Infosaturated wrote:
 The problem in Quebec is that language is a political tool. Kids of the elite all master English.

So if speaking English is the great advantage you claim it is, then why is it that English speaking provinces are all mired in similar levels of unemployment and economic decay across Canada? Wouldn't one actually have to have the pedigree in order to benefit from speaking either of the two official languages? We have some very poor people in this Puerto Rico du Nord without a pot to piss in or a window to throw it out of and who don't speak a word of French.

And to our south we have 50 English speaking states with 39 of them financially bankrupt. And most of them are "red" have-not states and where they sometimes speak grammatically correct Anglais as their official language.

autoworker autoworker's picture

Dear Fidel; I can understand a democracy's desire to govern itself through duly established constitutional law.  I also applaud that democracy's judiciary when it upholds individual Charter rights, and resists the temptation of political expediency. 

Lard Tunderin Jeezus Lard Tunderin Jeezus's picture

autoworker wrote:

Is this an open forum, or the kind of meeting where dissenters get bullied and shouted down?  I guess we'll find out. Stay tuned...

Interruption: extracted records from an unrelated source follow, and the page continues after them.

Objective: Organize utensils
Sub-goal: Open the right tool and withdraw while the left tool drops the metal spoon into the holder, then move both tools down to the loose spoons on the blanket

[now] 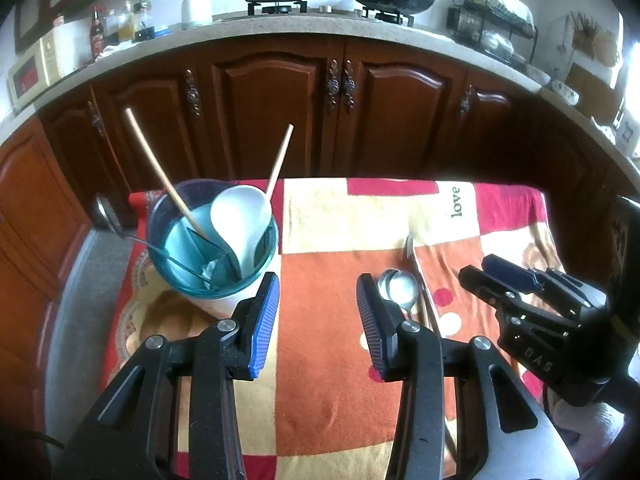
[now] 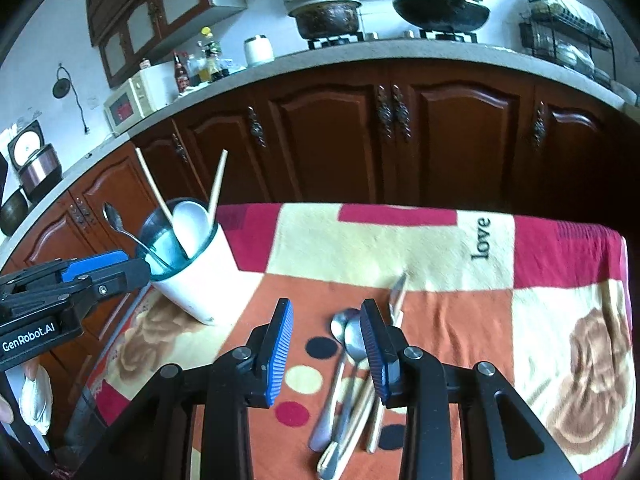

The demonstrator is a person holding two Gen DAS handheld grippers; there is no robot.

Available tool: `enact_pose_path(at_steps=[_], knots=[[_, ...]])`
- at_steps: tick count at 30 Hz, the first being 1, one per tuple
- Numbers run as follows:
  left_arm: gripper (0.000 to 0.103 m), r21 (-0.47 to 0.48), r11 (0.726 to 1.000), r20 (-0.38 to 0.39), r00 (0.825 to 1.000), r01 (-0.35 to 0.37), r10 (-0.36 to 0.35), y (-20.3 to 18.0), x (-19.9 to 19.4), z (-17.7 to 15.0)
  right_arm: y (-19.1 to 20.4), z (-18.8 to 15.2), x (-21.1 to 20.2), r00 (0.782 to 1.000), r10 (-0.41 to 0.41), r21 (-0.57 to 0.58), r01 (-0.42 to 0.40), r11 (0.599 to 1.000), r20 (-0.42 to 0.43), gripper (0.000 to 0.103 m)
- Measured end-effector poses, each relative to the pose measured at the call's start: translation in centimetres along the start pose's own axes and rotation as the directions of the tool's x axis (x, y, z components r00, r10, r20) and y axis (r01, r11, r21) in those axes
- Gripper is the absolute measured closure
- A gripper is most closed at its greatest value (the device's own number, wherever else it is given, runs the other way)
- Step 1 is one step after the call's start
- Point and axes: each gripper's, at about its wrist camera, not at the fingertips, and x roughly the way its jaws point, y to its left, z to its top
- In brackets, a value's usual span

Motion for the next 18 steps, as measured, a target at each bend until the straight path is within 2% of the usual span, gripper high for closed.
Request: enact_pose_path(at_steps=[11, 18], knots=[[0.064, 0.018, 1.000, -0.040, 0.999, 0.007, -0.007, -1.3, 1.9, -0.8, -2.0, -1.0, 0.5, 1.000, -0.015, 0.037, 0.015, 0.999, -0.025, 0.070], [0.064, -0.016, 0.998, -0.106, 0.992, 0.063, -0.065, -1.4, 4.0, -1.9, -4.5, -3.1, 2.6, 0.995, 0.006, 0.098, 0.004, 0.995, -0.101, 0.070]])
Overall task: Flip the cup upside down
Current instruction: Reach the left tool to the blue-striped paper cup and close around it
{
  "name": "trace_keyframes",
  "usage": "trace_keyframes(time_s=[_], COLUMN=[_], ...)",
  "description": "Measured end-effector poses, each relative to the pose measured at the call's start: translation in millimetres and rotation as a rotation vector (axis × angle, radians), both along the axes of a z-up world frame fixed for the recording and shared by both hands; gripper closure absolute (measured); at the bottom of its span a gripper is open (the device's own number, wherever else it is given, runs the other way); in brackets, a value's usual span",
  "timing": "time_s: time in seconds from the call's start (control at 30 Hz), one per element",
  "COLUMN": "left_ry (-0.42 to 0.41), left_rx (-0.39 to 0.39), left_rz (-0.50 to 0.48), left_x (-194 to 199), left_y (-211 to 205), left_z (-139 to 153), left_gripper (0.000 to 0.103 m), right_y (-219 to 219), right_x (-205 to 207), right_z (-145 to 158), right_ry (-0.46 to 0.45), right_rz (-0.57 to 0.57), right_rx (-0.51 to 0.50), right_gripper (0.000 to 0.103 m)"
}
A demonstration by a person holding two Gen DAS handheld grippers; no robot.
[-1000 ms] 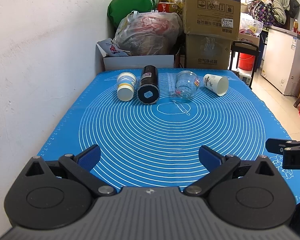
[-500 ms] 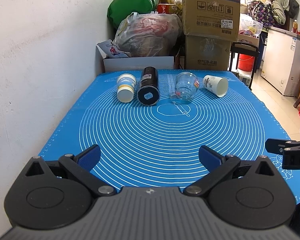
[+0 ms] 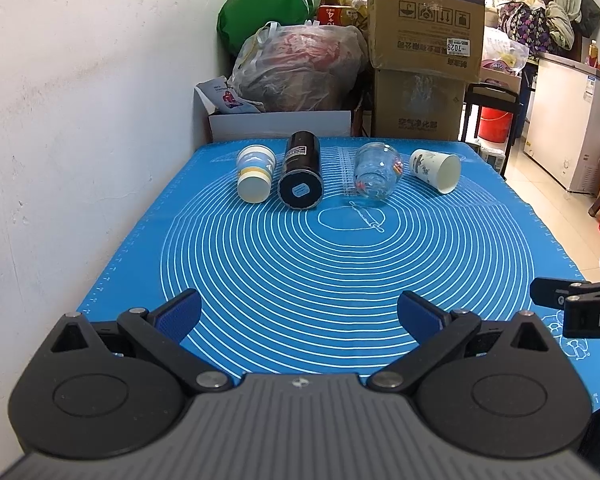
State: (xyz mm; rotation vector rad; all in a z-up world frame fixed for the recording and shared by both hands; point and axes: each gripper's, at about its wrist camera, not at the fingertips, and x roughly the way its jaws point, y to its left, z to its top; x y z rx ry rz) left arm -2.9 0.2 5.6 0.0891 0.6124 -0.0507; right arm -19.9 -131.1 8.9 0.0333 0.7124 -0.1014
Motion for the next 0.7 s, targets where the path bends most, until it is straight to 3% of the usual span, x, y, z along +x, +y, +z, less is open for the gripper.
trace_keyframes(time_s=[0.4,0.57,0.7], left_ry=[-0.045,-0.053,-0.039], left_rx=[0.062,0.119,0.108], left_rz=[0.016,0.076,0.105], left_x=[36,83,135], left_y=[19,37,57], left_z=[7,6,6], left_gripper=[0.0,0.0,0.0], right_y=[-7,-13,-18], right_x=[23,39,51], right_z=[-10,-14,-20], right_ry=[-0.008,-0.029,-0.028], right_rz=[-0.025,-0.046,-0.057], right_rx=[-0.01,-0.01,-0.005], right_gripper=[0.0,0.0,0.0])
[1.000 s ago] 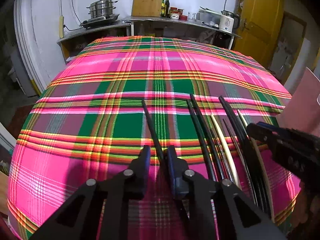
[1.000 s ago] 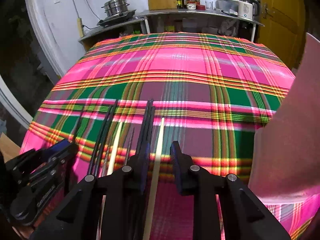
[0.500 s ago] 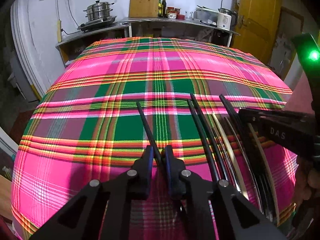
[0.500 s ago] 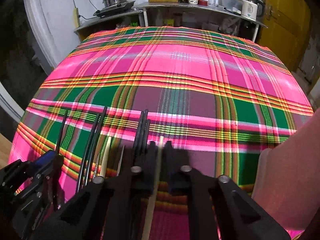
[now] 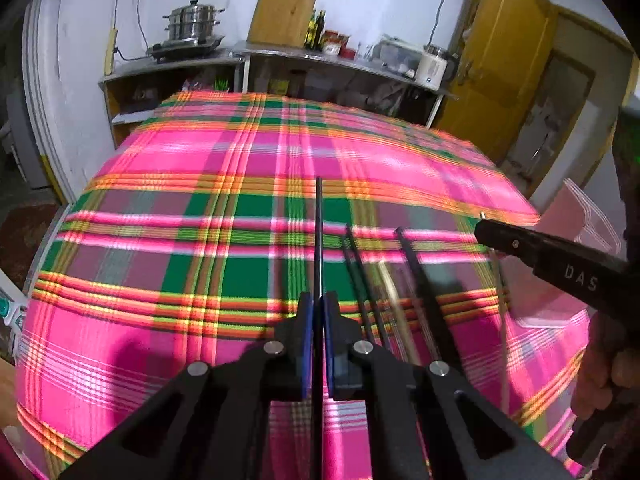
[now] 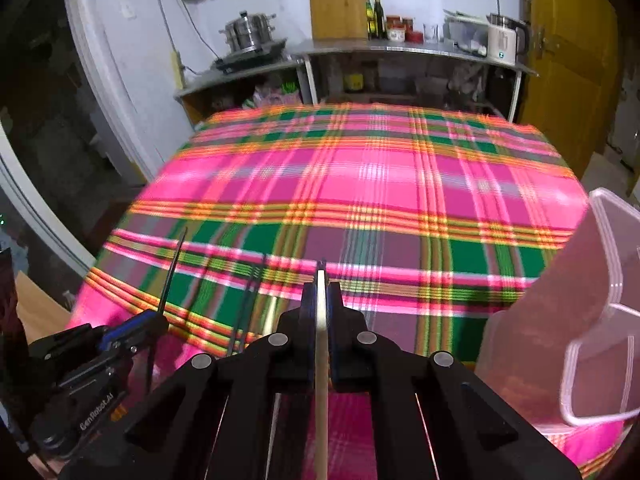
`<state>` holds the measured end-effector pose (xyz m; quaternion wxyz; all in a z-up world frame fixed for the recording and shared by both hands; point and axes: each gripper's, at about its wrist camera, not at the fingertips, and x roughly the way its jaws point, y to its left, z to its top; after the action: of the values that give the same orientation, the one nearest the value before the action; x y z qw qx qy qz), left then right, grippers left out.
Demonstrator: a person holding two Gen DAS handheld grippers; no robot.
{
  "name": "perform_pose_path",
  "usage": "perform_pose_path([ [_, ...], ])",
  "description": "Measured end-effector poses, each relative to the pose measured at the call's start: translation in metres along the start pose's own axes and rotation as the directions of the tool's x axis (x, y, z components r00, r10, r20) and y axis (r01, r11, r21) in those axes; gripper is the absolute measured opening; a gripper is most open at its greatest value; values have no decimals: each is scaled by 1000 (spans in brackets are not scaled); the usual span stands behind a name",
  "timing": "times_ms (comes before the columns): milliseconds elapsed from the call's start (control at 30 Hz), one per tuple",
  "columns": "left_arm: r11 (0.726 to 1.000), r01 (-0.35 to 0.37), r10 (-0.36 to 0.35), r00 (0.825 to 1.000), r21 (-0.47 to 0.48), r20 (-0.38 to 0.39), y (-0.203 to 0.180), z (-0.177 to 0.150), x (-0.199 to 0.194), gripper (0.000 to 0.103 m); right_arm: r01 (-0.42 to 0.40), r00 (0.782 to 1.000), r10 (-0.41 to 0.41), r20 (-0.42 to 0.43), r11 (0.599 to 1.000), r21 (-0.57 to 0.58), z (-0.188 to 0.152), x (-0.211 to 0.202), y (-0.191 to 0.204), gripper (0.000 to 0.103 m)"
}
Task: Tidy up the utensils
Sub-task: 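Lift the chopsticks in both tools and carry them over the pink basket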
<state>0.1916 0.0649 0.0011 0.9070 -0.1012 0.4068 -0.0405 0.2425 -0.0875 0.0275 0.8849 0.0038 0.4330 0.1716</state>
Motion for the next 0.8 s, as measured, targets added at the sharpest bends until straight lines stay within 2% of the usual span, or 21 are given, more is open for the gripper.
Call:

You should think of it as the kind of place where evil isn't tolerated at all, and pigheaded ignorance, not for long...

George Victor

Wilf:

"That kind of evolution of opinion is hard to replicate today, but it was the foundation of Canada and we need it again."

 

I think it is the DEPTH of thinking that is hard to replicate, Wilf.

martin dufresne

How much is it for our kids not to learn French?!!!

oldgoat

Euthanizing this thread for length.  Autoworker, dropping the abortion issue into this discussion is an odious debating tactic.  Don't do this sort of thing again.